The Walking Dead continues its strong run of episodes in the back eight of the seventh season, moving the action away from The Hilltop and The Kingdom and into the Saviors’ compound, where Eugene has been taken “prisoner.” In this case, “prisoner” somewhat mischaracterizes Dwight’s situation: He’s a hostage, but there are plenty of reasons by the end of the episode to think that he may not be a totally unwilling one.

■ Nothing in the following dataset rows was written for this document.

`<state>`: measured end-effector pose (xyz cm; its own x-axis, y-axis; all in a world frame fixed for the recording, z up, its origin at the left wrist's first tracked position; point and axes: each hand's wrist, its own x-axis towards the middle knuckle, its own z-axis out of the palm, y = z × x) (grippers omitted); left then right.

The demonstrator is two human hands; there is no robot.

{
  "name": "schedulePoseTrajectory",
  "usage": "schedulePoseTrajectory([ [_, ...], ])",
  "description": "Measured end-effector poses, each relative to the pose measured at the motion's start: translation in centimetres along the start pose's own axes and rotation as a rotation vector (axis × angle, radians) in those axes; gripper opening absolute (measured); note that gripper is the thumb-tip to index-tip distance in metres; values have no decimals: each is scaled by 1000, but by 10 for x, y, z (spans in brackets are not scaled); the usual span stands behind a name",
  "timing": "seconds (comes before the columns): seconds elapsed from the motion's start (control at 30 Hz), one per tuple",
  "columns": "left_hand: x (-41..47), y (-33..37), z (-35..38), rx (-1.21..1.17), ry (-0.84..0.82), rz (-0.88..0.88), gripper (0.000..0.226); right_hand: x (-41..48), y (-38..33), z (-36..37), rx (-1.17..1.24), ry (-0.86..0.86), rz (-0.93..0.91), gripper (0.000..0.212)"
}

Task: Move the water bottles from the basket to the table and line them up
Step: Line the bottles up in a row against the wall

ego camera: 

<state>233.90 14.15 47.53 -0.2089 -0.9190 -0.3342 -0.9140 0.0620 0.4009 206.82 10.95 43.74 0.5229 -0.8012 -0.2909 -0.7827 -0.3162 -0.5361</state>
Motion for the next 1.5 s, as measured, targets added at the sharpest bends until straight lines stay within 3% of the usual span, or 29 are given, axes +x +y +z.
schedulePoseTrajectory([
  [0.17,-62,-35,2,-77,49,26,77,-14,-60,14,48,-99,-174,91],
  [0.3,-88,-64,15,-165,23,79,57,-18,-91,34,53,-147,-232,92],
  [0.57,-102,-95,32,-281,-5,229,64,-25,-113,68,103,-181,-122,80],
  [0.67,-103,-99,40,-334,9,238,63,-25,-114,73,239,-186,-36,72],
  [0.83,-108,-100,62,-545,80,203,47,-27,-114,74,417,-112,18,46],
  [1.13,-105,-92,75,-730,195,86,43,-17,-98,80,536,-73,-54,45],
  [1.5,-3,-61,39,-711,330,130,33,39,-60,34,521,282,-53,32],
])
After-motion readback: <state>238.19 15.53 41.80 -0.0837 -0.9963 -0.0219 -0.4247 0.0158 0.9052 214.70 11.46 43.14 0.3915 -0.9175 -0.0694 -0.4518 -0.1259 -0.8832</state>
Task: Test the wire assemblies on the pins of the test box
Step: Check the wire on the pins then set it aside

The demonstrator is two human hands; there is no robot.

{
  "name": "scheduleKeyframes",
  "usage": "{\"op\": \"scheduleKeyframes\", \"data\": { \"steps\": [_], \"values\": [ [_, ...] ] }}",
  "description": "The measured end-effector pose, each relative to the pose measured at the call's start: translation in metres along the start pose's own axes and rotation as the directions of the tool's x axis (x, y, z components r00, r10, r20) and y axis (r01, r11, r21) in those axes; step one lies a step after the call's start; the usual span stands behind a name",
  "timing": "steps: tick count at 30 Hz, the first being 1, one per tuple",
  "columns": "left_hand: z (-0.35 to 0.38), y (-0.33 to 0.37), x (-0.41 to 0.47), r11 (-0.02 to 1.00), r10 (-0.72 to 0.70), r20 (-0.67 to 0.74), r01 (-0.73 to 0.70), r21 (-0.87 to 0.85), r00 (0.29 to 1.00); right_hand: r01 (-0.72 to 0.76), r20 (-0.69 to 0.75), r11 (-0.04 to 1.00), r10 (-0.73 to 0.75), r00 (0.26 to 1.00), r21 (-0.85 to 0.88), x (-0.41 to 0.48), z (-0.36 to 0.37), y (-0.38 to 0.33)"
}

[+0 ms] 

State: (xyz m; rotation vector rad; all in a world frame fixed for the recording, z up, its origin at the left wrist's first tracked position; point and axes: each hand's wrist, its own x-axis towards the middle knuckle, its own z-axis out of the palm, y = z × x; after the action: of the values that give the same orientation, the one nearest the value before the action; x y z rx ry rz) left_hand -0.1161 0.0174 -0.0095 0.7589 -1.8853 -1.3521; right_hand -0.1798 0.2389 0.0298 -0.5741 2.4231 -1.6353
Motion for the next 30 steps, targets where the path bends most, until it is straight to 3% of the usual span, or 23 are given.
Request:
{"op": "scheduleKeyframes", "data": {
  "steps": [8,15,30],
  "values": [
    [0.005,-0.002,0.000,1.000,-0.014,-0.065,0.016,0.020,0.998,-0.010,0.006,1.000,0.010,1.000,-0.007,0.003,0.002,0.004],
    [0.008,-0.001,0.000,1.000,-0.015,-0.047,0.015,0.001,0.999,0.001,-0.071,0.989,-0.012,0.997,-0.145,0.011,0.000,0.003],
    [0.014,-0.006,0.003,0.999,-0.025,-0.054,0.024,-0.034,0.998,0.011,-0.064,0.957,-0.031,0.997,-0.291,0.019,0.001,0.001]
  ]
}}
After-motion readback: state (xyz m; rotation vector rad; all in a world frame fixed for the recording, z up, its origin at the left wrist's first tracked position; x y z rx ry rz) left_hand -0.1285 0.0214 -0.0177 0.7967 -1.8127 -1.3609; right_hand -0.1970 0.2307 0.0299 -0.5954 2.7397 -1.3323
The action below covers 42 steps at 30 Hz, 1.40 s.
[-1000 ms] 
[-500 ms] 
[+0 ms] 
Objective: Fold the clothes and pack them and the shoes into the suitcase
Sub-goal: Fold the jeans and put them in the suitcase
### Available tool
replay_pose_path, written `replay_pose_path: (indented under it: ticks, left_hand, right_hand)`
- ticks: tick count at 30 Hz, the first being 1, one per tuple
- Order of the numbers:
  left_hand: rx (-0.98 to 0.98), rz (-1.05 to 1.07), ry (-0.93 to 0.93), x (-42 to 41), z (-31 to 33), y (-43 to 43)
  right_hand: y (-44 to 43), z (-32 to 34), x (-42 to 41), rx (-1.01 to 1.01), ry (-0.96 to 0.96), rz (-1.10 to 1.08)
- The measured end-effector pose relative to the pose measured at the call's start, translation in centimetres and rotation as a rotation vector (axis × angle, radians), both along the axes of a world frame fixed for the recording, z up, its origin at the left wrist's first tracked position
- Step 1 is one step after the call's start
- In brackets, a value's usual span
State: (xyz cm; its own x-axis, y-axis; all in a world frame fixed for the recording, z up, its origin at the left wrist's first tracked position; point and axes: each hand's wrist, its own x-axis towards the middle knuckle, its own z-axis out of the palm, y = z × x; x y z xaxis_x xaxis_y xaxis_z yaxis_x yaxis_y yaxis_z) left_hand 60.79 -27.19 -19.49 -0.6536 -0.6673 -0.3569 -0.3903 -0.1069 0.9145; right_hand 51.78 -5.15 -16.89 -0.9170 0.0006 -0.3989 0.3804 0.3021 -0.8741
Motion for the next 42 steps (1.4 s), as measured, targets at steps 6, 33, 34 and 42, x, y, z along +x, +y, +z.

The episode, “Hostiles and Calamaties,” is another departure from the comic book, but a well executed one. With Rick finding some success in building alliances with The Hilltop and the Hipster Junkyard Gang, this week’s episode represents something of a setback for Alexandria in that they may have lost an ally. However, it looks like the setback may benefit Eugene in the short term, because within the Savior compound, he’s afforded a much better life than the one he had in Alexandria. He gets all the pickles he wants, all the supplies he could need, more respect than he ever got in Alexandria, and his own room, complete with a video-game system.
Eugene is living the life, and all he had to do in exchange was to pledge his loyalty to Negan, a matter that came easy to our mulleted friend, who has always been a coward. Eugene quickly gave into his fear and switched alliances; when Negan tossed the doctor into a crematorium, any thought of defiance probably quickly vanished from Eugene’s mind. He also passed up an easy opportunity to kill Negan by spiking his drink with poison, a plan hatched by Negan’s “wives.” It’s hard to know for sure if he demurred because he’s afraid that it might backfire and he’ll end up tossed into the fire himself, or if Eugene honestly believes that Negan doesn’t deserve to die.
That question is the most intriguing of the episode, which resurrected a theme that surfaces periodically on The Walking Dead: Who are the good guys, and who are the bad guys? Or is it all just a matter of perspective? To the viewer who has been following Rick and Co. for seven years, Negan is an obvious villain. He killed Glenn and Abraham. He rules by fear. He takes from others. He steals wives from his own men. Some of Negan’s actions are obviously morally wrong, but Eugene is right to suggest that it would be hypocritical to vilify Negan based solely on the fact that he killed a few Alexandrians. Rick and company killed 30 of Negan’s men, many of them in their sleep. At the time, those men did not even pose a threat to Rick. Hell, they didn’t even know about Alexandria yet. It was preemptive murder as a form of potential self defense.